Ageing in Place: what does this mean?

Ageing in Place is a philosophy of care which came into being following the introduction of the Aged Care Act, 1997. Prior to this, residential aged care was provided in nursing homes (now termed high care) and hostels (low care). The hostel and nursing home systems were quite different, as the administration and payment systems were operated separately, care subsidies were based on distinct and separate “resident classification” systems and more significantly and having a greater impact on the resident and families, was the need to transfer to nursing home care should care needs increase to high level care.
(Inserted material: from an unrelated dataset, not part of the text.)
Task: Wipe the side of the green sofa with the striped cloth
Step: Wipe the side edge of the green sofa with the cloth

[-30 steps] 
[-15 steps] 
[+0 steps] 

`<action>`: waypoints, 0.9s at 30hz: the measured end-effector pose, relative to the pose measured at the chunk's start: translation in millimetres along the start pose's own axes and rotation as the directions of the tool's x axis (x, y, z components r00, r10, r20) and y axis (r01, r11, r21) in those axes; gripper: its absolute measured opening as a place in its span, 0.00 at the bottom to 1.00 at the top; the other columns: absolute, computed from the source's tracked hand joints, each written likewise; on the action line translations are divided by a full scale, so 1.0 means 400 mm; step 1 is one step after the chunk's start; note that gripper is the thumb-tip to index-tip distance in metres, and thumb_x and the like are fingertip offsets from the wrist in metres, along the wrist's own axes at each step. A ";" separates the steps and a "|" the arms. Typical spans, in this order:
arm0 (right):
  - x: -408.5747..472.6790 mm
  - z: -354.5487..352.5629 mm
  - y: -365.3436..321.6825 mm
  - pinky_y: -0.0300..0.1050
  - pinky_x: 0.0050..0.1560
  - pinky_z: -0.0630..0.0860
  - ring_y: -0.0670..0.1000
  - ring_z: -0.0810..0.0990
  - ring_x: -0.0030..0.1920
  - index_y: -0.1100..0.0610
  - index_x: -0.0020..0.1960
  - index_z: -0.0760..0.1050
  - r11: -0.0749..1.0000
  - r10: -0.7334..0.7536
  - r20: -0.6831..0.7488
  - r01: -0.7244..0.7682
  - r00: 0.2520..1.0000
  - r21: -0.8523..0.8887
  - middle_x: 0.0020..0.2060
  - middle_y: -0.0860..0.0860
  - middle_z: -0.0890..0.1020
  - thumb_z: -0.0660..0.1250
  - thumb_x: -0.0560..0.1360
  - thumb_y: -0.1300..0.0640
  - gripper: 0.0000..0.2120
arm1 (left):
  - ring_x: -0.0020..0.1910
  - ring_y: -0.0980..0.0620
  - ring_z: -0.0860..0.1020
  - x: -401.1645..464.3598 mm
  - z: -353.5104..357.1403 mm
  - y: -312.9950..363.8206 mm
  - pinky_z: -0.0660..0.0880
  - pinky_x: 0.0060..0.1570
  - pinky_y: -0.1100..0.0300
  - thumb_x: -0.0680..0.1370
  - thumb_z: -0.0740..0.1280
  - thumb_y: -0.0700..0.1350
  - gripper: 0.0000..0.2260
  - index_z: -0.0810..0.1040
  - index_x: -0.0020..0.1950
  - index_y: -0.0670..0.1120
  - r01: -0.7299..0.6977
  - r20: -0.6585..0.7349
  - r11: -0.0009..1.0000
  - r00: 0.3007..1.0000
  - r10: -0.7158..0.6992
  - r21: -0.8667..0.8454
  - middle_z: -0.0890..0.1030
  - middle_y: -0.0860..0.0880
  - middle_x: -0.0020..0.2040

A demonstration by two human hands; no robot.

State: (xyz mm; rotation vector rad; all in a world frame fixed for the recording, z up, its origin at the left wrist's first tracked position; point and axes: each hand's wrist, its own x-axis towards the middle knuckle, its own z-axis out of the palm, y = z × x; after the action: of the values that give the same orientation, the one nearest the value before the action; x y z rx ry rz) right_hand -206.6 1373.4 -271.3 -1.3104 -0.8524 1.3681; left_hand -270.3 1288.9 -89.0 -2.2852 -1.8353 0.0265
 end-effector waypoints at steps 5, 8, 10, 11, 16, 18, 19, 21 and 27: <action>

This also meant that partners with different care needs could not be housed together, nor could parents caring for children with a disability whose care needs were different.

Following the 1997 legislation, residential aged care homes were able to deliver care to residents of all care levels and needs subject to meeting specific requirements of the quality assurance framework (which included accreditation and certification). The Resident Classification Scale (RCS) was born; a single funding instrument to replace the two distinct, separate funding tools.

There is no single recipe or right way to provide ageing in place. Ageing in place is all about the provision of responsive and flexible care in a familiar and appropriate environment to meet each individual’s needs as they change. The philosophy is that care is provided allowing the resident to remain in her or his unit or room until they die, with all care needs and services being brought to the resident, rather than the resident having to move or relocate to find the appropriate service and care. Even where ageing in place has been embraced as the care model, sometimes it is not possible to provide all care needs, especially where there are special needs such as dementia, challenging behaviours or acute hospital care is required.

The Structural Reform Package which included the Age Care Act, 1997, did not make ageing in place a mandatory care model or principle in Australian residential aged care services. Services must provide the care for which their buildings and staff are capable and qualified to give. There are, and will continue to be, many aged care services which provide for either low care or high resident needs but not both.

The benefits to the residents and their families when being accommodated in a service with the ageing in place philosophy are mostly positive. High value is placed on the services’ capacity to provide ageing in place and deliver continuity of appropriate care within a familiar environment, with familiar staff and systems, often without the need to relocate whatsoever. The residents once overcoming the “need to move and change their address” often consider that they have found a new “home”, which enhances their move and being settled.

This has particular importance for couples planning to move from the family home as they may be able to remain together even if their care needs differ significantly over time.

Other benefits include the slower turnover of the resident population, so residents are not so disrupted by the comings and goings. Ageing in place allows relationships to have time to mature and develop relationships between residents and also between residents and staff. This in tune enhances the harmony within the home.

The diversity in resident population, as we find in our communities outside residential aged care services, and in which our aged care services belong, is another benefit of ageing ion place. All residents benefit from the exposure to other residents covering the full range of care needs. Low care residents have been noted to enjoy helping in the care and support of residents with higher care needs, and high care residents benefit from the atmosphere created by promoting independence of the residents with lower care needs. As high care residents require more highly trained staff the lower care residents are able to benefit from their skills and expertise. We look forward to our new building being able to accommodate the ageing in place model od care.

There are many case studies and examples of successful ageing in place services. The document titled “ageing in place a guide for providers of residential aged care” published by the Commonwealth Department of Health and Ageing, 2002, includes the history of ageing in place, planning for ageing in place, and then other organisational facets such as staffing strategies, design principle and much more. There are also many more recent publications about dementia and special needs accommodation and design.

Please do not hesitate to contact me should you require further information about this or any other aspect of residential aged care and our services, or any related further reading and literature.; …and do remember, as I have said in previous columns, going into aged care residential services is not a death sentence; it is just a change of address.

An ageing in place address sounds just perfect.